Developers who write code inevitably write code that crashes. Luckily for our users, 99% of those crashes happen on our own development machines, and we get the opportunity to fix them before shipping them off to our unsuspecting computers.
But every once in a while even the most polished and refined software exhibits that nastiest of malfunctions: the crashing bug. In the middle of a possibly important user task, the application comes screeching to a halt and disappears, leaving the user with nothing more than a cryptic message from the operating system, along with an offer to send the crash log off to Apple.
Needless to say, crashes suck. A lot. For users, especially. If there’s one behavior of your application that you should focus on eliminating, it’s the behavior of crashing. Above all other “nuisances,” this is the one that is absolutely unacceptable.

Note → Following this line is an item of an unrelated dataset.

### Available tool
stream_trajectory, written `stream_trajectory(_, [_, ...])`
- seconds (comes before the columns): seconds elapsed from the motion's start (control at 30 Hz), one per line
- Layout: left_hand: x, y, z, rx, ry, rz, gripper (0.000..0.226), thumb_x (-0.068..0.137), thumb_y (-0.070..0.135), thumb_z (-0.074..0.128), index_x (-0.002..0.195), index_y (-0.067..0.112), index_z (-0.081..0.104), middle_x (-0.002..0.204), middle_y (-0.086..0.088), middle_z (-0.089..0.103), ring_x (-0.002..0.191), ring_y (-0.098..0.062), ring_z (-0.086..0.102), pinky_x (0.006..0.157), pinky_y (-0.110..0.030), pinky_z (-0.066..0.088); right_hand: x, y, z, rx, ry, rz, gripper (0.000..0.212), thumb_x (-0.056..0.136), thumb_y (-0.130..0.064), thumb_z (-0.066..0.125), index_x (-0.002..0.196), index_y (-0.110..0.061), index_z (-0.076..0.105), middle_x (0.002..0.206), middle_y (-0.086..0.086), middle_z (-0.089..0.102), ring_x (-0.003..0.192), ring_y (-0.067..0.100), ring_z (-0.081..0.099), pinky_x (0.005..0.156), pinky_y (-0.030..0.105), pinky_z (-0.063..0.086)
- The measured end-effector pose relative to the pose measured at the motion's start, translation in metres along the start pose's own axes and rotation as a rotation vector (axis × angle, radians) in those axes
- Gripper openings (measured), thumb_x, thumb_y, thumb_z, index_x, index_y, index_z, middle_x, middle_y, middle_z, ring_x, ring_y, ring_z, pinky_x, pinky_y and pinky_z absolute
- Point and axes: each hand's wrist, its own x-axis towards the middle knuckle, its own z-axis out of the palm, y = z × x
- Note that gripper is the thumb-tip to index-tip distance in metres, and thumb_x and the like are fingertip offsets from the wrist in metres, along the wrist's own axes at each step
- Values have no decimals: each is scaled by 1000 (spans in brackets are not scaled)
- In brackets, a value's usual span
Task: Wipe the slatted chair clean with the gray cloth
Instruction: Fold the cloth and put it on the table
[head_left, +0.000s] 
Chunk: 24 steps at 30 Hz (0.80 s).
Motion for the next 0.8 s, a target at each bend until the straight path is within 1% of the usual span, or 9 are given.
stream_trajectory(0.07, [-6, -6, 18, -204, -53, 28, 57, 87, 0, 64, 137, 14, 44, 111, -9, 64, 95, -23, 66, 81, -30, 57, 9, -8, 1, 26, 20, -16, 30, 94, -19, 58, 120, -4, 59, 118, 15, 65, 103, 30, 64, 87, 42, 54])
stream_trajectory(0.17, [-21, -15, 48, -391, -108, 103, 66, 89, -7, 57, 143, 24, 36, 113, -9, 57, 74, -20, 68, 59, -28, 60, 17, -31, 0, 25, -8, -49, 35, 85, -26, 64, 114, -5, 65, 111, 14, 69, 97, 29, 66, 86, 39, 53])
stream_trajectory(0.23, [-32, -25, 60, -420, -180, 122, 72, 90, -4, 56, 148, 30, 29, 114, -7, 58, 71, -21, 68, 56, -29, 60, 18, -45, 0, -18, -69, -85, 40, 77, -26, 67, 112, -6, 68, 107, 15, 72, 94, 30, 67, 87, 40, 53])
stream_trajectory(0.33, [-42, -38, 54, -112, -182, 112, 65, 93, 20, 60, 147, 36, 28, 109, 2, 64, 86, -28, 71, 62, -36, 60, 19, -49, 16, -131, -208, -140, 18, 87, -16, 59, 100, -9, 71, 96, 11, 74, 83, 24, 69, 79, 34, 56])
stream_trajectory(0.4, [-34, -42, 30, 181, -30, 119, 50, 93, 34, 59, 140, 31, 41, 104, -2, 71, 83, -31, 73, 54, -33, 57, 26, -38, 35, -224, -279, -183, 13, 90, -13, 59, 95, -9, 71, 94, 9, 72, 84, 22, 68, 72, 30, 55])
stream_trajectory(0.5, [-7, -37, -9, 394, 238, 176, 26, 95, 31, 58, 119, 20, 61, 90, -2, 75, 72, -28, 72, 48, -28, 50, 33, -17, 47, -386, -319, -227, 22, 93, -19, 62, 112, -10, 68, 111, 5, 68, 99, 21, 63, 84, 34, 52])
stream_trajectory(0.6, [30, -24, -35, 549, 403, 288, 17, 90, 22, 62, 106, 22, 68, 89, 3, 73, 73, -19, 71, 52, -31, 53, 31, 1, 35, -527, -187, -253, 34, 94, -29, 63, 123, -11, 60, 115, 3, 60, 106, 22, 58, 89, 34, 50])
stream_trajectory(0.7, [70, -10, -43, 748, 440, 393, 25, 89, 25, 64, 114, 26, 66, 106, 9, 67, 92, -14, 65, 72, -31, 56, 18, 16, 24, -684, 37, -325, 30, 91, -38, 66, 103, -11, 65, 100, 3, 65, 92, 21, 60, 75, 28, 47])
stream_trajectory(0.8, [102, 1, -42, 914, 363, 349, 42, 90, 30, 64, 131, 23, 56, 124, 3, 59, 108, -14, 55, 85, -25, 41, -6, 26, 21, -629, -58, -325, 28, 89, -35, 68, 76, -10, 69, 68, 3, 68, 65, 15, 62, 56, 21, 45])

Which is why crash logs are so important. Occasionally, when a user is sophisticated enough to understand the value of the crash log and, instead of choosing to send it to Apple, copies and pastes it into an email to you, you should be overjoyed! Finally! A crash has been captured in the wild and delivered to you for easy inspection. This artifact not only proves that a crashing bug exists, but usually includes highly detailed information about where and how the crash has happened.
Which is why it boggles the mind to think that some developers see these crash logs as relatively useless. In my own experience of reporting bugs to other developers, I have found frequently that my crash log is considered more as a statistic than as a specimen. While I expect a response like “great, I see what the bug is, and I’ll get this fixed,” I often get responses more like “sigh, I’ve seen this a few times but have no idea what’s going on!”
Sometimes I find that the developer in question simply needs to be educated about the tools at his or her disposal. I imagine the hours wasted speculating about what the crash log means, and can’t help but think if they knew how to analyze it, they could have the bug solved (in many cases) in moments. Oh – and I’m sounding high and mighty right now, so before I get too carried away, let me just say that I too need to be educated on a great many things, but making sense of crash logs is not particularly high on that list. I leave it to other bloggers to fill in the gaps of my education.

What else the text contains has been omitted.